- _WHAT THE TASK REQUIRES_
What lines in the material hold the string "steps"? Copy out each of them.

COLLECTED MATERIAL Start Marker

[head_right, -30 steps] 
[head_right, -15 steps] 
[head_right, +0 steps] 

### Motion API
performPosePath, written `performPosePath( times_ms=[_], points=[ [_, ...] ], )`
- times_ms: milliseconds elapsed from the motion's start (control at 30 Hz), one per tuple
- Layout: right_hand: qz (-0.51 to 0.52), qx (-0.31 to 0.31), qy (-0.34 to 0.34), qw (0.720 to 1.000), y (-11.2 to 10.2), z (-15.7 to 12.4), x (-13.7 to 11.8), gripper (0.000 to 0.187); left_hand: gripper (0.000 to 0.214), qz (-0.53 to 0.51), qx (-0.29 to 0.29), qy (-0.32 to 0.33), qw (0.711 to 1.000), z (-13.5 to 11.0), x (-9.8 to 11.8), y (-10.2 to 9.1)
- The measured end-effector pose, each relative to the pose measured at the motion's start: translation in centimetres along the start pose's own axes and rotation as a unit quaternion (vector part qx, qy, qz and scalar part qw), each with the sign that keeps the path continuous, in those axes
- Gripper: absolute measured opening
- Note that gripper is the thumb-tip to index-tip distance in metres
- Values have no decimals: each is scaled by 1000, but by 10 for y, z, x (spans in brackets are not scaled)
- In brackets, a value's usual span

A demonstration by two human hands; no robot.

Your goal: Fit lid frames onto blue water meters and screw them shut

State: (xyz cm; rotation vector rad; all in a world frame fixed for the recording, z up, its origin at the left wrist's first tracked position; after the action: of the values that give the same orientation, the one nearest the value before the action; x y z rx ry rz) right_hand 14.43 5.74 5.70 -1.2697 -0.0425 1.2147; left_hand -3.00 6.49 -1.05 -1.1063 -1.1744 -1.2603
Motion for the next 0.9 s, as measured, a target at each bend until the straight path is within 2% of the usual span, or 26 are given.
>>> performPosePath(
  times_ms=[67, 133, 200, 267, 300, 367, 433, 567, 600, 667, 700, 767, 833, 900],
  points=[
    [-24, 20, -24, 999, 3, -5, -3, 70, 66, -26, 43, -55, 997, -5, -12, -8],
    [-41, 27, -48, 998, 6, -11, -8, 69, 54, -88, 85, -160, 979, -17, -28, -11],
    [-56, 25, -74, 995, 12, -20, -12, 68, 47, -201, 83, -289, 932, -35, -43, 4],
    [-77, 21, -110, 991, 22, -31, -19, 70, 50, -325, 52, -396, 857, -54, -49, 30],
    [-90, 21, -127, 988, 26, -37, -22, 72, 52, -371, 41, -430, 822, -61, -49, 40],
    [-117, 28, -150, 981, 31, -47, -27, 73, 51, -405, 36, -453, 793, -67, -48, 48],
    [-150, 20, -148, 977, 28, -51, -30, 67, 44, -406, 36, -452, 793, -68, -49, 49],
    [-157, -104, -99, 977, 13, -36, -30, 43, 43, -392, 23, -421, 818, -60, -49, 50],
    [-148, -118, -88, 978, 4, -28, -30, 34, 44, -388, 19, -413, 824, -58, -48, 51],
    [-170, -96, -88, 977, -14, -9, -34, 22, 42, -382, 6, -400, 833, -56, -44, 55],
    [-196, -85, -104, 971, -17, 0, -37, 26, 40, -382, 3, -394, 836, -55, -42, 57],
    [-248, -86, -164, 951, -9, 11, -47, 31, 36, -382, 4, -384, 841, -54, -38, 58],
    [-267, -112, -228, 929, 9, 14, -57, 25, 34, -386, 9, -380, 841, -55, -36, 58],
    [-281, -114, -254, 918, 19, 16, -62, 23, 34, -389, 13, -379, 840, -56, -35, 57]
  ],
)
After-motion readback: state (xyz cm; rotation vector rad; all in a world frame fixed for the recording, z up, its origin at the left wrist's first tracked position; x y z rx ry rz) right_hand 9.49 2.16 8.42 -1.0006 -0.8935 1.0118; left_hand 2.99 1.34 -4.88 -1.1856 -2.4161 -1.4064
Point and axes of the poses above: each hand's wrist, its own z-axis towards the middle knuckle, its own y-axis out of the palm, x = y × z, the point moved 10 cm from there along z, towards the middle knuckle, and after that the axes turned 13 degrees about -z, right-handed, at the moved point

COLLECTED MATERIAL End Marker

- _REPLY TO THE EXERCISE_
[head_right, -30 steps] 
[head_right, -15 steps] 
[head_right, +0 steps] 

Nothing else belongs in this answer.